Ana Bertha Lepe is Gamma (the good one) and Lorena Velázquez is Beta, the bad one (she played many vampires and wrestling women in the course of her illustrious career, battling everyone from Santos to the Aztec Mummy). These ex-Miss Mexico beauty queens wield ray guns and rock tight-fitting uniforms and generally strut about the Chihuahua flats and into Pipporro's life in a way that puts most American beauties to shame. The alien monster male samples kept on ice from other planets are each unique and cleverly-if-cheaply--constructed. All are done with a mix of art class-level papier mache and giddy imagination. And they talk! They make rational decisions, and can make love as easily as they kill. Even a sabre tooth tiger skeleton man gets his opinion considered (and has a great Tom Waits-style croak of a voice). But the alien girls are always in control, able to pause Emilio in mid sentence to check up on the words he uses that they don't understand, accessing what we in our futuristic world might call Alexa reading from Wikipedia. My favorite line is when the narrator of the video they're watching on their laptop to learn about Mexico notes (while showing scenic travel footage) that's it's a lovely country and "for all they've tried, the Mexicans haven't been able to destroy it."

I have fallen in love with this film so much I don't even mind that Lauriano (Gonzalez's character's name) has a little brother, Chuy, (Herberto Davila, Jr) with whom he lives alone on a big ranch outside Chihuahua. I generally can't stand sci-fi films set in southern climates as they always have cute impish kids in them, but Chuy is no imp who should be in school instead of acting as guide for the American hero.

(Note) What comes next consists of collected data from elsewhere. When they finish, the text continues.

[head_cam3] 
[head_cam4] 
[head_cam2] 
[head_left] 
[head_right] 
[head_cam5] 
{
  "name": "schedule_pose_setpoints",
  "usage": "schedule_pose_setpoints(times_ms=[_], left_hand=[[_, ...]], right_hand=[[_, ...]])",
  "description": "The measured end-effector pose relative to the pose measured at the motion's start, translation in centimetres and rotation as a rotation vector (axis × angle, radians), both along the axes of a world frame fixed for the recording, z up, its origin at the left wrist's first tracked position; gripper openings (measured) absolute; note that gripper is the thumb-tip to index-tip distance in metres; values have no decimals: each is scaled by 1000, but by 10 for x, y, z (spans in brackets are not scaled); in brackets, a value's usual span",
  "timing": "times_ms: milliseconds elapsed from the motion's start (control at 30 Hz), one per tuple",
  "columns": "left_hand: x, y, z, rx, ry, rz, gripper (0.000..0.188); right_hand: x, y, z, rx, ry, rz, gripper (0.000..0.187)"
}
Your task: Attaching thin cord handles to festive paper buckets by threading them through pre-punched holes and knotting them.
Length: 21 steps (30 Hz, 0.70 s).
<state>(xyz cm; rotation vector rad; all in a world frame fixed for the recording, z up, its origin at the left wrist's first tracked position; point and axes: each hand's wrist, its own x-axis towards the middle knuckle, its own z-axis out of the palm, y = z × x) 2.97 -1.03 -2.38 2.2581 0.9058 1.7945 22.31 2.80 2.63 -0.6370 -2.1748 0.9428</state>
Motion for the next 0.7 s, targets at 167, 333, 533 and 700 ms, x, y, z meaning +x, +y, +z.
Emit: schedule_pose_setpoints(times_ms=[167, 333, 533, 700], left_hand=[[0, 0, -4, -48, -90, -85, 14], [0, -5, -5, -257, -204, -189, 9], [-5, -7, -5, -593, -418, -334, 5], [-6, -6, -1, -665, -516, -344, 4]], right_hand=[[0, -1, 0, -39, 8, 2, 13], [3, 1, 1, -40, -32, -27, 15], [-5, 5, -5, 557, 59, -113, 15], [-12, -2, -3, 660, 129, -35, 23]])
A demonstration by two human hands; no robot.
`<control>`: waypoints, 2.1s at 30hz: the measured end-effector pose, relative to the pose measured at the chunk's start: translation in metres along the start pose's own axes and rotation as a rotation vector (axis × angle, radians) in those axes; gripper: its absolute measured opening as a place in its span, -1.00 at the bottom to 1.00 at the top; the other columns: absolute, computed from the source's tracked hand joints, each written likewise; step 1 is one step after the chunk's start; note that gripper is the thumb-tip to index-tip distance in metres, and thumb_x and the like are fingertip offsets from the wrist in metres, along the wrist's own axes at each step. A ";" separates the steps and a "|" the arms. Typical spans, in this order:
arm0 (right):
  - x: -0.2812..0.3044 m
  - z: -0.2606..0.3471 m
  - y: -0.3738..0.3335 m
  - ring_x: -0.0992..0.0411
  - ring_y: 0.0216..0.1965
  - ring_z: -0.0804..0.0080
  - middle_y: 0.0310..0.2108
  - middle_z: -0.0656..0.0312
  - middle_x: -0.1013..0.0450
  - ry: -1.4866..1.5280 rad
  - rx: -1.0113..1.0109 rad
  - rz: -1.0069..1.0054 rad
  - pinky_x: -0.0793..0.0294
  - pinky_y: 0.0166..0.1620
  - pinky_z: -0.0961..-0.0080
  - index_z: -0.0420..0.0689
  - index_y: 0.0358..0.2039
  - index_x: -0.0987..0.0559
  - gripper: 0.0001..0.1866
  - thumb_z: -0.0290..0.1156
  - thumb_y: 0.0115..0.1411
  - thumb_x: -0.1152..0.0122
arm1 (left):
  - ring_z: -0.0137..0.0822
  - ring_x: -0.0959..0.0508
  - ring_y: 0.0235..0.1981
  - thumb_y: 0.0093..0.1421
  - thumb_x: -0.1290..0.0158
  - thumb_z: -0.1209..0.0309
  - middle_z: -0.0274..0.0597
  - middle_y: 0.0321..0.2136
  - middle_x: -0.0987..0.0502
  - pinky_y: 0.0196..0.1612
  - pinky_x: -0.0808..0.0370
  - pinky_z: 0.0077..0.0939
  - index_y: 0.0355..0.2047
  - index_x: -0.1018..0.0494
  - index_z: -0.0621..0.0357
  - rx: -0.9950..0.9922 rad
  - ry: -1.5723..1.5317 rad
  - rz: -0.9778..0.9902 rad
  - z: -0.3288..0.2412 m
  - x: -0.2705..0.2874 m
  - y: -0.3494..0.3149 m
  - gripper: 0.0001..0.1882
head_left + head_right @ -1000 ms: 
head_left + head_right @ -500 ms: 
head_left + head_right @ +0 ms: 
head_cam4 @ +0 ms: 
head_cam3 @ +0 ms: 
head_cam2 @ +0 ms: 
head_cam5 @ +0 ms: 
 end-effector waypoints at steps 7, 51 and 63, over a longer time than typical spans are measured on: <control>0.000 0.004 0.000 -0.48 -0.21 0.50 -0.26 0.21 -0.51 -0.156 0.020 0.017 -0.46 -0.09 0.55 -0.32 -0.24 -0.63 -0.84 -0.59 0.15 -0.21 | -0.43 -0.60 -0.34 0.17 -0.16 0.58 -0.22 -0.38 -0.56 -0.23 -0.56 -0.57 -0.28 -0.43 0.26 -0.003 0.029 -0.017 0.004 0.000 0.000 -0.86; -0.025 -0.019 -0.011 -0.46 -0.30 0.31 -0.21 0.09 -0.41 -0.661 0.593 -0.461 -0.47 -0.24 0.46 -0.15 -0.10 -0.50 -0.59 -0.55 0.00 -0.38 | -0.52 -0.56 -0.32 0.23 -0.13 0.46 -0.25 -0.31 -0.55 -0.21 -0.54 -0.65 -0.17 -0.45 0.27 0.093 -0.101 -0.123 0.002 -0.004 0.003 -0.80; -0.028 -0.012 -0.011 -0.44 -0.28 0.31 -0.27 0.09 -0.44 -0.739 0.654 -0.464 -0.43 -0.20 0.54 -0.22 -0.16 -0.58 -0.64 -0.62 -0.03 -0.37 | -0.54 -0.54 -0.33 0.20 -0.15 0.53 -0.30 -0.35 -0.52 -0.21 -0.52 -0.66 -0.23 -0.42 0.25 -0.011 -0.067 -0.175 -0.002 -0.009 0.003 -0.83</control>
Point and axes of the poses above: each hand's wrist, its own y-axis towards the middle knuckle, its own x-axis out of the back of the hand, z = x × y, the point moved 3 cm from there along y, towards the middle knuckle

Chuy is an able assistant around the ranch, going off to play with the robot when the talk gets adult but when the monsters fly into action, Chuy even tackles and kills one of the monsters all by himself with the fury of one of the kids in Over the Edge or The Bad News Bears! Imagine Abbott and Costello doing anything but running in a similar situation and you begin to understand what the males of America are up against. And these two women aren't afraid to either kick ass or make love to the monsters right there on camera.


That's basically all there is... what else... hmm, some outfits worthy of Artist and Models (I could see this film as a collaboration between Tashlin and Bunuel) and some lovely female flesh on display--but each woman is resourceful, intelligent, strong and assertive. There's never a thought of turning the good one into a household drudge at the end, the way there would be in a Hollywood product. No, amigo. Would it was available on one of those great discs from the (now sadly defunct) La Casa Negra DVD label. Or, ideally, Criterion!


Man, am I losing my mind? I've been watching Tarkovsky, Godard, and Suzuki on Criterion too. I swear ta god: I'm fancy. I'm a highfalutin' intellectual.  Criterion should have me do one of their "Adventures in Moviegoing" collections. I'd frickin' nail it.  Ship of Monsters - front and center. This is Erich saying, I'm losing my mind and in the process found something better.